Of 11 studies8,9,10,37,39,44,47,50,51,55 assessed for the breast cancer population, 6 expressed the risk of developing meningioma as SIR or similar. The study by Helseth et al51 reported an SIR of 1.54 (95% CI, 0.97-2.34), Custer et al50 reported an SIR of 1.40 (95% CI, 0.67-2.58), Rao et al55 found 80 (95% CI, 72-89), Ji et al9 reported an SIR of 1.53 (95% CI, 1.30-1.81) without tamoxifen exposure and 1.06 (95% CI, 0.84-1.32) with tamoxifen exposure, and Lopez-Rivera et al8 discovered an SIR of 1.26 (95% CI, 1.19-1.33) within the first 5 years after the diagnosis of breast cancer. According to Lopez-Rivera et al,8 patients with breast cancer aged 18 to 49 years (SIR, 2.16; 95% CI, 1.78-2.61) and those with a more advanced tumor stage (stage IV: SIR, 2.39; 95% CI, 1.71-3.25; P = .05) were at a higher risk of developing meningioma. Patients in subgroups according to hormone receptor expression and treatment modality were at comparable risk vs the overall population.8 A study by Criscitiello et al10 found no statistically significant increased risk of developing meningioma.

Meta-analysis

Meningioma Population

When comparing the studies,6,7,39,41,42,45,47,48,50,51,52,55,57 the heterogeneity test results were highly statistically significant (Cochran Q = 92.9; df = 12; P < .001) with an I2 of 93%, indicating that the between-study heterogeneity was high. Therefore, a random-effects model was chosen for the meta-analysis. Possible publication bias was detected (Egger linear regression intercept [SE], 2.57 [0.36]; P < .001; Peter linear regression intercept [SE], 2.12 [0.24] P < .001). The meta-analysis, based on the random-effects model, revealed a considerably greater prevalence of breast cancer in female patients with meningioma compared with the baseline prevalence of breast cancer in the general population (OR, 9.87; 95% CI, 7.31-13.32). Figure 2 illustrates the results of the meta-analysis.
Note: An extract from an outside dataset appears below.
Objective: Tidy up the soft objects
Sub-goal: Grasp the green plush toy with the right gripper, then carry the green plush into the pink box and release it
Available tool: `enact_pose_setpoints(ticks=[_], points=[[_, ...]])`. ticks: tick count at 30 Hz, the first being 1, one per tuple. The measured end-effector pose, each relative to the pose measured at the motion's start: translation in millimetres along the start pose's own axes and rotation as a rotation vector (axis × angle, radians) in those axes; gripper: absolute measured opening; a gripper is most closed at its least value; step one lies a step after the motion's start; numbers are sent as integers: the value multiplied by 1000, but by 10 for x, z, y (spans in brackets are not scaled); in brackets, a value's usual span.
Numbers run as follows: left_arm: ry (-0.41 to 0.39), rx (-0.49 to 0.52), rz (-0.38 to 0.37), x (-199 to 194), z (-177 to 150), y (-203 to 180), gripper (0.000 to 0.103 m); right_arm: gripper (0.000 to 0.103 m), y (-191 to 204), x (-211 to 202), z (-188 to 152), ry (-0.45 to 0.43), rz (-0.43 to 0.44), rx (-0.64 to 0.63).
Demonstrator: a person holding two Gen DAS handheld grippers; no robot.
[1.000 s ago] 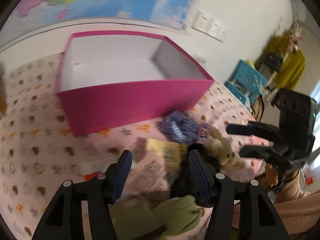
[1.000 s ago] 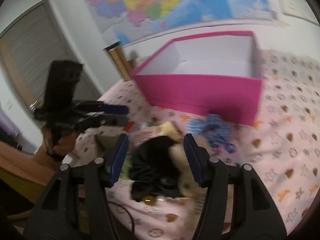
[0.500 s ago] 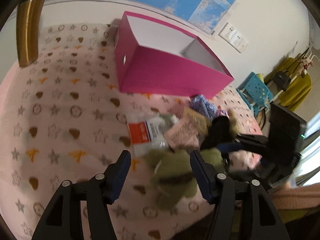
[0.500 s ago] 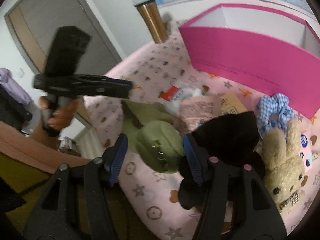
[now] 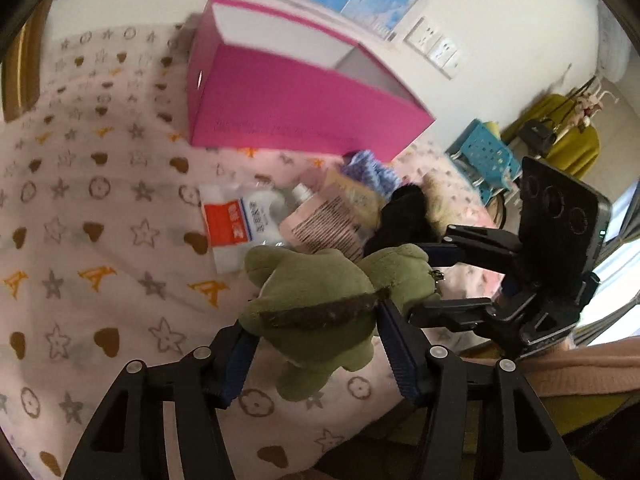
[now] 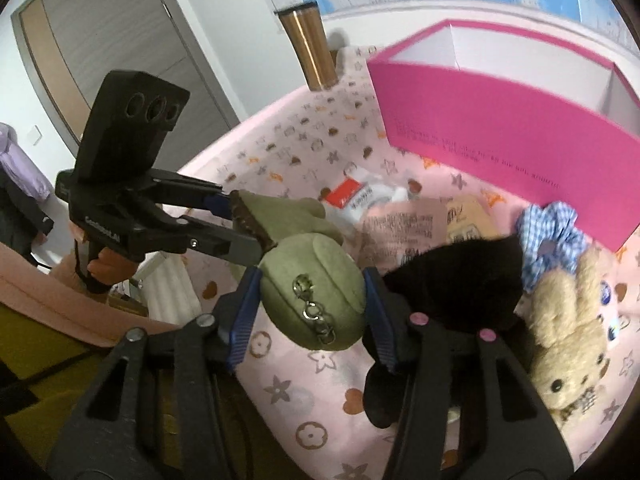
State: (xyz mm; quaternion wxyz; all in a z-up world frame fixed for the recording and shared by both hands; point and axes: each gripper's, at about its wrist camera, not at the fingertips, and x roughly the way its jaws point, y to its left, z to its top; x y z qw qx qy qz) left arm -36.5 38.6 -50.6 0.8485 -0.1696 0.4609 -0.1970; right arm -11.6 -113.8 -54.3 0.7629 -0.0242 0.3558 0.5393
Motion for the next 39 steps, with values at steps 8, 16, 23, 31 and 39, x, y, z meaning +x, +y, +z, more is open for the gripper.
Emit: enact_pose_setpoints(ticks=[8,16,23,31,39], points=[[-131,82,16,-456,209,-262,59,53,69,-325,355,-94,19,-59],[-260,169,65,-684,902,-451,59,53,-168,-639,994,-215,-39,-109],[-281,161,123,-522,1625,-354,59,53,-637,-584,1513,-239,-80,-76],[-203,99,147,-35,2025,8,59,53,-1206,-237,1704,-151,-93,-1],[-147,49,206,325,2201,235,59,54,-1526,88,1799,-78,-130,59]])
Figure 2. Estimated Odds Ratios (ORs) for Breast Cancer in Each Meningioma Study and Overall .

Figure 2.

Open in a new tab

Dots indicate estimates; size of dots, weight; whiskers, 95% CIs; diamond, overall association estimated using a random-effects model; NA, not applicable.

Breast Cancer Population

When comparing the breast cancer studies,8,9,10,37,39,44,47,50,51,55 the heterogeneity test results were highly statistically significant (Cochran Q = 345.5; df = 10; P < .001), with an I2 of 98%, indicating that the between-study heterogeneity was high. Therefore, a random-effects model was chosen for the meta-analysis. No publication bias was observed using Egger test (linear regression intercept [SE], 0.25 [0.40]; P = .56) nor Peter test (linear regression intercept [SE], 0.38 [0.28]; P = .22). The random-effects model did not reach statistical significance (OR, 1.41; 95% CI, 0.99-2.02). Figure 3 illustrates the results of the meta-analysis.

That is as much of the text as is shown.